Каждый человек из них желал только одного – отдаться в плен, избавиться от всех ужасов и несчастий. Но, с одной стороны, сила общего стремления к цели Смоленска увлекала каждою в одном и том же направлении; с другой стороны – нельзя было корпусу отдаться в плен роте, и, несмотря на то, что французы пользовались всяким удобным случаем для того, чтобы отделаться друг от друга и при малейшем приличном предлоге отдаваться в плен, предлоги эти не всегда случались. Самое число их и тесное, быстрое движение лишало их этой возможности и делало для русских не только трудным, но невозможным остановить это движение, на которое направлена была вся энергия массы французов. Механическое разрывание тела не могло ускорить дальше известного предела совершавшийся процесс разложения.
Ком снега невозможно растопить мгновенно. Существует известный предел времени, ранее которого никакие усилия тепла не могут растопить снега. Напротив, чем больше тепла, тем более крепнет остающийся снег.

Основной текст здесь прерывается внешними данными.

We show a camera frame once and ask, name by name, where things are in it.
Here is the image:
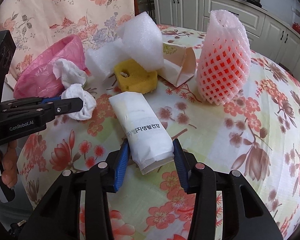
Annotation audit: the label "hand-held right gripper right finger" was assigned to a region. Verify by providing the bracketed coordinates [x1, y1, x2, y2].
[172, 139, 283, 240]

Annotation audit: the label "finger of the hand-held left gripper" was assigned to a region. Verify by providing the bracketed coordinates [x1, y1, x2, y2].
[2, 97, 85, 121]
[1, 96, 62, 110]

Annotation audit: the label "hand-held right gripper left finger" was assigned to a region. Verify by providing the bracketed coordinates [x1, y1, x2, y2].
[19, 139, 131, 240]

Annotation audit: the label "pink bag-lined trash bin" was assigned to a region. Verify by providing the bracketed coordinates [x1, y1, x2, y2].
[14, 35, 88, 99]

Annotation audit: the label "white paper packet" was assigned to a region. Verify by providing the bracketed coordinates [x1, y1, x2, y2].
[108, 91, 174, 175]

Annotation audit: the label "yellow sponge with hole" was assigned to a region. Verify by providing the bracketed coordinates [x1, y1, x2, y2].
[114, 58, 158, 95]

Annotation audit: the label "person's left hand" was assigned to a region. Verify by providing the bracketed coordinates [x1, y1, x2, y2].
[0, 139, 18, 193]

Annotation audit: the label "white foam piece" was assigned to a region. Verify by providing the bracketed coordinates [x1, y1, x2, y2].
[85, 38, 127, 81]

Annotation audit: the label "floral curtain cloth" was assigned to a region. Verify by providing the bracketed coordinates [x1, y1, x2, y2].
[0, 0, 136, 88]

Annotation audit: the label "tall pink foam fruit net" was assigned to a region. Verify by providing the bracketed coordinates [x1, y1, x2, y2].
[195, 10, 251, 106]

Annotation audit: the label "large white foam sheet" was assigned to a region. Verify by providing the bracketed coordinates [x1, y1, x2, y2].
[116, 11, 165, 72]

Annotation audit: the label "flattened beige paper cup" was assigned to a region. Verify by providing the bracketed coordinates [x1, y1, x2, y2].
[158, 43, 197, 87]

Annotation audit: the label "white lower kitchen cabinets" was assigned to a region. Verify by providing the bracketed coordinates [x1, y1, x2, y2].
[150, 0, 300, 74]

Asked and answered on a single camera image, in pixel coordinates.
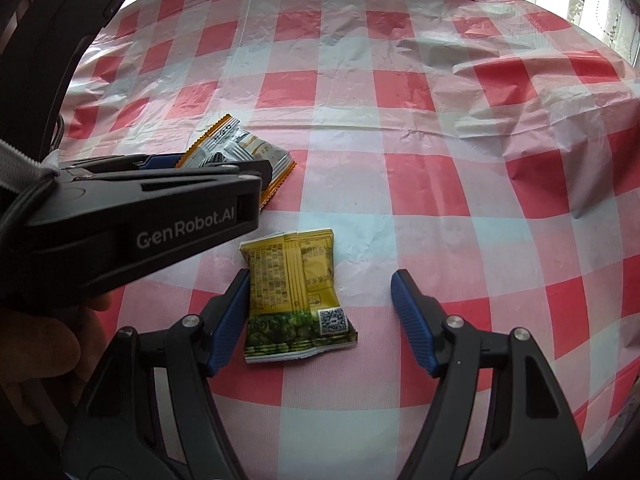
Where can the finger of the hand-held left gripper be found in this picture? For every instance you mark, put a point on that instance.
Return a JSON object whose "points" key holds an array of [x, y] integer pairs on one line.
{"points": [[250, 169], [150, 161]]}

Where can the person's left hand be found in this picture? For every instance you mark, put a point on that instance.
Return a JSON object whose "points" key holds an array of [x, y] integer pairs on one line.
{"points": [[40, 340]]}

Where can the orange silver snack packet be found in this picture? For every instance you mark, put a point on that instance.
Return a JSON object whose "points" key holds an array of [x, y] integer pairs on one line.
{"points": [[250, 152]]}

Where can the yellow green pea packet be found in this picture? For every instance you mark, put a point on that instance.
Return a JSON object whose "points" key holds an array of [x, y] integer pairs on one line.
{"points": [[290, 285]]}

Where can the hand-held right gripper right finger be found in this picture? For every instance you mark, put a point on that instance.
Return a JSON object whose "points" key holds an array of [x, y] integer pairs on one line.
{"points": [[415, 320]]}

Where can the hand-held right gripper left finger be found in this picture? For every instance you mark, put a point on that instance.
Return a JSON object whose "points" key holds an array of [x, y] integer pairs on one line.
{"points": [[230, 325]]}

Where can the red white checked tablecloth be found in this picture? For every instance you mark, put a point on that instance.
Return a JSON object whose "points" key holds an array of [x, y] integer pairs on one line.
{"points": [[400, 135]]}

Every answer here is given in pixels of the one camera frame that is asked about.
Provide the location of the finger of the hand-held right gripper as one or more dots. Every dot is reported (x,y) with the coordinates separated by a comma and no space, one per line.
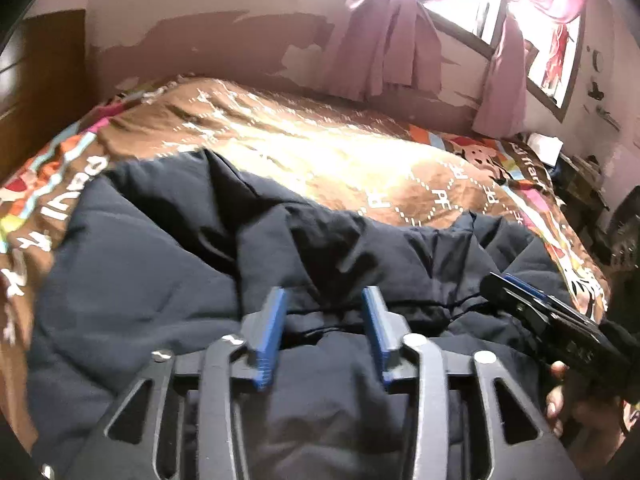
(555,300)
(515,300)

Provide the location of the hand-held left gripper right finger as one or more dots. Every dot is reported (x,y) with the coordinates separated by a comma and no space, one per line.
(379,332)

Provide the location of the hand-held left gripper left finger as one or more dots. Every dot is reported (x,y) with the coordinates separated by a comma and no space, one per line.
(267,340)

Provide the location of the dark navy puffer jacket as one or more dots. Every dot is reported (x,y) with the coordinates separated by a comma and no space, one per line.
(150,285)

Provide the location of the person's right hand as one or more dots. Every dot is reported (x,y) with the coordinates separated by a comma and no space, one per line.
(590,415)

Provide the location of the black office chair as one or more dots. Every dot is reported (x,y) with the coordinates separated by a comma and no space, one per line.
(625,235)

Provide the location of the cluttered dark desk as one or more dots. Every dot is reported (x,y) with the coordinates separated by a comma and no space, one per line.
(585,180)

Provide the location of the white paper box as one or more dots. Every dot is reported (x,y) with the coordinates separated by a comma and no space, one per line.
(544,147)

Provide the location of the brown cartoon printed quilt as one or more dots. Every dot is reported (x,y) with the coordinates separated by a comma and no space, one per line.
(300,140)

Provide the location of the pink tied curtain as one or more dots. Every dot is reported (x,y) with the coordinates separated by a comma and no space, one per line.
(385,45)
(505,75)

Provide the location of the red window decoration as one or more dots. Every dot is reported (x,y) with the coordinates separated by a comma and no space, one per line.
(560,60)

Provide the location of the wooden bed headboard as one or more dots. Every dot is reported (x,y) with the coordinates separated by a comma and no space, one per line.
(40,85)

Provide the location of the dark wall hook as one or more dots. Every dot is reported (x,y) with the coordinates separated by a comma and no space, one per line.
(595,92)

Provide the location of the round wall clock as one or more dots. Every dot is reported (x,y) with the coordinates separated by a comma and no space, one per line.
(596,62)

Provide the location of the window with brown frame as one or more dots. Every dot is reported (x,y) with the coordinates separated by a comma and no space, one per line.
(450,7)

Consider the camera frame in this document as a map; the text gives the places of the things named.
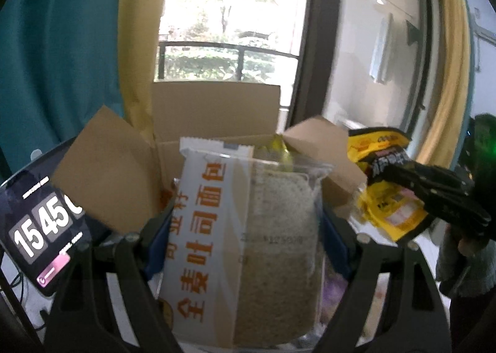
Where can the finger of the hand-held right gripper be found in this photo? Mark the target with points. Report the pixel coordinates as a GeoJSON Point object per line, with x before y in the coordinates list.
{"type": "Point", "coordinates": [457, 209]}
{"type": "Point", "coordinates": [430, 180]}

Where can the person's right hand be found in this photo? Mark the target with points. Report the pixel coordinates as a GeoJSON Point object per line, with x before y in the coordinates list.
{"type": "Point", "coordinates": [472, 248]}

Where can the purple snack packet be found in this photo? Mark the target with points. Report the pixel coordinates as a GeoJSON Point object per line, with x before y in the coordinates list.
{"type": "Point", "coordinates": [334, 293]}

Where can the hanging towel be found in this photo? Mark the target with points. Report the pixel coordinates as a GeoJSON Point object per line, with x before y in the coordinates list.
{"type": "Point", "coordinates": [381, 50]}

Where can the black balcony railing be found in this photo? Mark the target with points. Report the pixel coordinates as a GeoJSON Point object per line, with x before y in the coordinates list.
{"type": "Point", "coordinates": [232, 47]}

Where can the tablet with clock display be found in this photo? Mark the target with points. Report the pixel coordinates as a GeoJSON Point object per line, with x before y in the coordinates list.
{"type": "Point", "coordinates": [38, 229]}

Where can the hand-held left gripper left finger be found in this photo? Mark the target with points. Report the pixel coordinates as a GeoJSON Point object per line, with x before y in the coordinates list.
{"type": "Point", "coordinates": [155, 248]}

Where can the person's right forearm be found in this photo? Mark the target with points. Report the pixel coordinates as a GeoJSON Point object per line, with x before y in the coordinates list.
{"type": "Point", "coordinates": [465, 275]}

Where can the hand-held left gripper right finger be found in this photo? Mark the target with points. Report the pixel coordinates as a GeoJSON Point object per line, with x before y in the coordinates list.
{"type": "Point", "coordinates": [335, 248]}

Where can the cardboard box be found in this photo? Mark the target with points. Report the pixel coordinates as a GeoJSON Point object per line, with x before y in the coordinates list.
{"type": "Point", "coordinates": [112, 178]}

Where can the yellow green snack packet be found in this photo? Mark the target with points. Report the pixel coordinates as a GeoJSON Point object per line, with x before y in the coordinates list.
{"type": "Point", "coordinates": [275, 151]}

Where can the black window frame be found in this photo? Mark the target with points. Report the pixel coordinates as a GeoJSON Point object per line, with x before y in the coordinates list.
{"type": "Point", "coordinates": [314, 46]}

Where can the white label toast bread packet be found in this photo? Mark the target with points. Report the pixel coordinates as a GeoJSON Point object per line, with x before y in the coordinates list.
{"type": "Point", "coordinates": [240, 244]}

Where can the yellow curtain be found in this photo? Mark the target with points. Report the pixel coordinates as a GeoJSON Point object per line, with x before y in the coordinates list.
{"type": "Point", "coordinates": [445, 66]}
{"type": "Point", "coordinates": [141, 46]}

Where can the yellow black snack packet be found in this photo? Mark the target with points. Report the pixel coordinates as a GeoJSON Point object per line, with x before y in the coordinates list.
{"type": "Point", "coordinates": [387, 213]}

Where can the teal curtain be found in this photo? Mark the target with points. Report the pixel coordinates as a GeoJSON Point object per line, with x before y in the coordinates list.
{"type": "Point", "coordinates": [58, 46]}

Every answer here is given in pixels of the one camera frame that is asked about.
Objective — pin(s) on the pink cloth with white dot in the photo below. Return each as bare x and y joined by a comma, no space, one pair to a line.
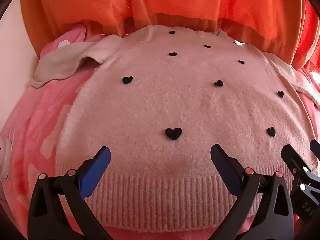
72,33

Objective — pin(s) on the pink printed blanket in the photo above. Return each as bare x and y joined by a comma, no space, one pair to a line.
37,130

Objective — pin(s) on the pink sweater with black hearts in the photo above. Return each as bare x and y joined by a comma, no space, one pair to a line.
162,100

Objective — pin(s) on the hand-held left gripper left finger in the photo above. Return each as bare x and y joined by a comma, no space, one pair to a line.
96,170

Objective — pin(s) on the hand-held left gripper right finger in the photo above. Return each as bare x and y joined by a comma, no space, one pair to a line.
222,167

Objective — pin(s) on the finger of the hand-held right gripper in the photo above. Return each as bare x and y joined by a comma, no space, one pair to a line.
292,158
316,148

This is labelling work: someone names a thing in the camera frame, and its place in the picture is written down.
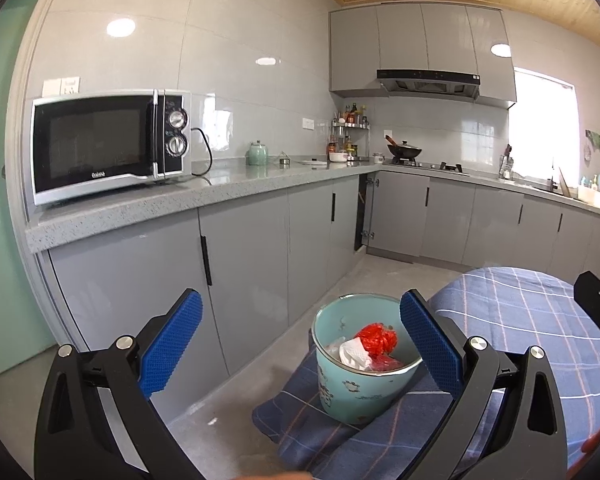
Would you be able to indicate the metal sink faucet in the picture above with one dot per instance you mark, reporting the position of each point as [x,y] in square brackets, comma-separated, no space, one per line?
[555,180]

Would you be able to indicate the utensil holder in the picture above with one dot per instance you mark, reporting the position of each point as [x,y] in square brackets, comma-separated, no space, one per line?
[506,165]

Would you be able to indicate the grey speckled countertop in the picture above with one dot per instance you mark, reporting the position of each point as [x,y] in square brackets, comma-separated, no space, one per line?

Из русских военачальников никто, кроме Кутузова, не понимал этого. Когда определилось направление бегства французской армии по Смоленской дороге, тогда то, что предвидел Коновницын в ночь 11 го октября, начало сбываться. Все высшие чины армии хотели отличиться, отрезать, перехватить, полонить, опрокинуть французов, и все требовали наступления.
Кутузов один все силы свои (силы эти очень невелики у каждого главнокомандующего) употреблял на то, чтобы противодействовать наступлению.
Он не мог им сказать то, что мы говорим теперь: зачем сраженье, и загораживанье дороги, и потеря своих людей, и бесчеловечное добиванье несчастных? Зачем все это, когда от Москвы до Вязьмы без сражения растаяла одна треть этого войска? Но он говорил им, выводя из своей старческой мудрости то, что они могли бы понять, – он говорил им про золотой мост, и они смеялись над ним, клеветали его, и рвали, и метали, и куражились над убитым зверем.